What I mean to say, is subsoil (B or C horizon) and then improving that with amendments. You wouldn’t want compacted stuff though. In mining they use overburden (C horizon below 1 m) and amend it. They will also use suitable tailings sand or waste rock.
What you described as structural soil is very similar to the composition of waste rock, though waste rock is not as well sorted. Generally it’s in the medium to coarse gravel range.
The issue with high amounts of coarse fragments is that it tends to limit water holding capacity. However, I’ve seen reclamation (first hand) where they rough mounded (created a micro-hummocky landscape) that supported 10 years of tree growth.
You’re talking about wild areas, I’m talking bout high input/output raised garden beds in a yard. The water issue is moot because it’s something that is looked after on the regular.
Urban trees/plants grown in compacted areas are like giant containers.
Honestly, you probably know more about urban soils and gardening than I do. There’s a bunch of weird shit that’s been done in that sphere like Silva cells (I think that’s what they are called).
You’re right about the warring though lmao. Funny how we have our own very different frames of reference, and mine causes me to over look something simple like that.
That’s the ones. Same shit, preventing urban compaction processes.
If we use Amsterdam Tree Sand (used since the 80s) as an example, the pore space is a lot smaller but the use case is the same:
Why use tree pit sand?
-Specifically developed to resist compaction -Enables the tree pit to withstand heavy footfall -Allows the free flow of oxygen and moisture and improves drainage -Promotes healthy, strong root growth -Prevents damage to pavements or roads through subsidence
Why I might call it structural for a raised bed is that subsidence in a fixed space is a reduction in pore space which is compaction. An aerated structure topped off with organics will fill with silt and roots and then one would hope that worms will keep those open. Being an edible bed, there will be a lot of dieback of roots as well.
There are some nurseries moving to inorganic media, so no organics whatsoever. Sand, pumice, peat (classed as inorganic due to slow breakdown), biochar etc. Better growth, less anaerobia as mixes break down equals longer in pot without health concerns (nutrient supplied in water). A raised bed of 700mm (more than 2ft), a lot of that lower area is under weight pressures too, herbs/edibles can’t really access that. Structural soils may prevent anaerobic lower layers somewhat while keeping drainage high. The top 10-15cm is where all the action happens anyway.
You probably want to do a soil test. Depending on what is in there, dust may be the bigger risk. As the other commenter said, you probably don’t need to worry about eating food grown in contaminated soil as long as you wash it thoroughly before eating. However, spending a lot of time working out there- breathing in particulates, getting dirt in your eyes, under your nails, and in all the little cuts one gets while working in a garden-could introduce something to your system you don’t want.

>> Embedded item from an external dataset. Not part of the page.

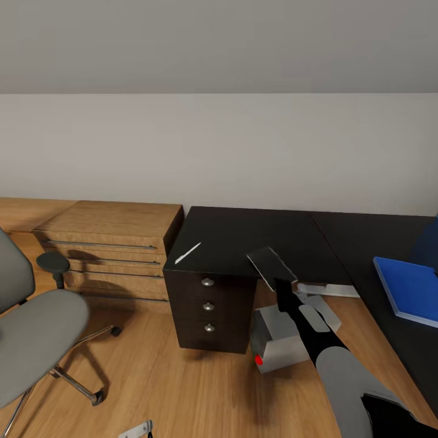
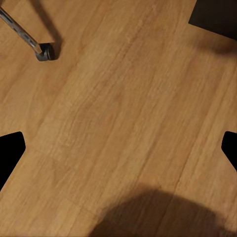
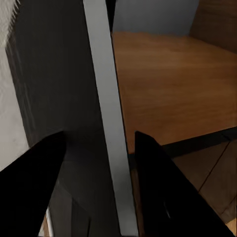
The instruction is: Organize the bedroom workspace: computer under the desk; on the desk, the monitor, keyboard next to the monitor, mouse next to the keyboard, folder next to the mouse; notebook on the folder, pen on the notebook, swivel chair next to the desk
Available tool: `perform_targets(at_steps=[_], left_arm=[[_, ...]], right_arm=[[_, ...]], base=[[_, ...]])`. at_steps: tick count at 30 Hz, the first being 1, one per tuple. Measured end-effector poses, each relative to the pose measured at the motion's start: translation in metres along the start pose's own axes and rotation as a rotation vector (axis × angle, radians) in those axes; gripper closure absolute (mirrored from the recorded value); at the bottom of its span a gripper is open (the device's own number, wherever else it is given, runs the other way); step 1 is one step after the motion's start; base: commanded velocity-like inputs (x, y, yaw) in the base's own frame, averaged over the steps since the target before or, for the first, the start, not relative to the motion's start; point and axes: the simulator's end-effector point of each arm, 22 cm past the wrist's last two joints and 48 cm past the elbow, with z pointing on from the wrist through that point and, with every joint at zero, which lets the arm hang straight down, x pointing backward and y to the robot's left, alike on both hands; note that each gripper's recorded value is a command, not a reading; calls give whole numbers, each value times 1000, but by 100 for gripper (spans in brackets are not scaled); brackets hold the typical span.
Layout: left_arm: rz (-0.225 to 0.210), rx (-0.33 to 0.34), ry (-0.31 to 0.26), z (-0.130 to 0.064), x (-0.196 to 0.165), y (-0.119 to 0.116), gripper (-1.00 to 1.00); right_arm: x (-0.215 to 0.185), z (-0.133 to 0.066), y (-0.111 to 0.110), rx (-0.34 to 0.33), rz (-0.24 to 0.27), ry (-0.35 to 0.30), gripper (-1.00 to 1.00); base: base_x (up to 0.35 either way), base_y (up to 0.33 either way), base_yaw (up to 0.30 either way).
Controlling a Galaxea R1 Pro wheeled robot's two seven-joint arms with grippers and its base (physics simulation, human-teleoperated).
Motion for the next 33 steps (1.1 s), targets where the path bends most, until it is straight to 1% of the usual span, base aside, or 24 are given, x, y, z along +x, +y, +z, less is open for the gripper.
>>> perform_targets(at_steps=[10, 12, 14, 18, 25, 29, 33], left_arm=[[0, 1, 1, 0, 0, 0, -100], [1, 2, 1, -3, -2, 0, -100], [2, 2, 2, -5, -4, 0, -100], [2, 0, 4, -11, -9, 1, -100], [3, -3, 8, -20, -16, 2, -100], [3, -3, 9, -25, -20, 3, -100], [3, -3, 10, -30, -24, 3, -100]], right_arm=[[-1, 0, 1, -2, -3, -1, 100], [-2, -1, 3, 0, -6, -2, 100], [-2, -3, 8, -7, -6, -2, 100], [-2, -6, 24, -47, -8, -2, 100], [-4, -12, 45, -90, -12, -4, 100], [-6, -17, 51, -117, -15, -7, 100], [-13, -24, 72, -161, -23, -25, 100]], base=[[0, 0, 0], [0, 0, 0], [0, 0, 0], [0, 0, 0], [0, 0, 0], [0, 0, 0], [0, 0, 0]])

Good news! Edible plants pull very little heavy metals from the soil (or so I’ve read). Here’s a good article I’ve found that goes over a lot of your concerns - https://extension.oregonstate.edu/gardening/soil-compost/should-i-worry-about-heavy-metals-my-garden-soil
I’ve always heard that sunflowers pull bad stuff from the ground. I’m not sure how true that is.
This is not always the case. Brassicas pull up Pb (lead) and there are a number of other issues; legumes are another example of hyperaccumulators. OP needs to know what they are dealing with first.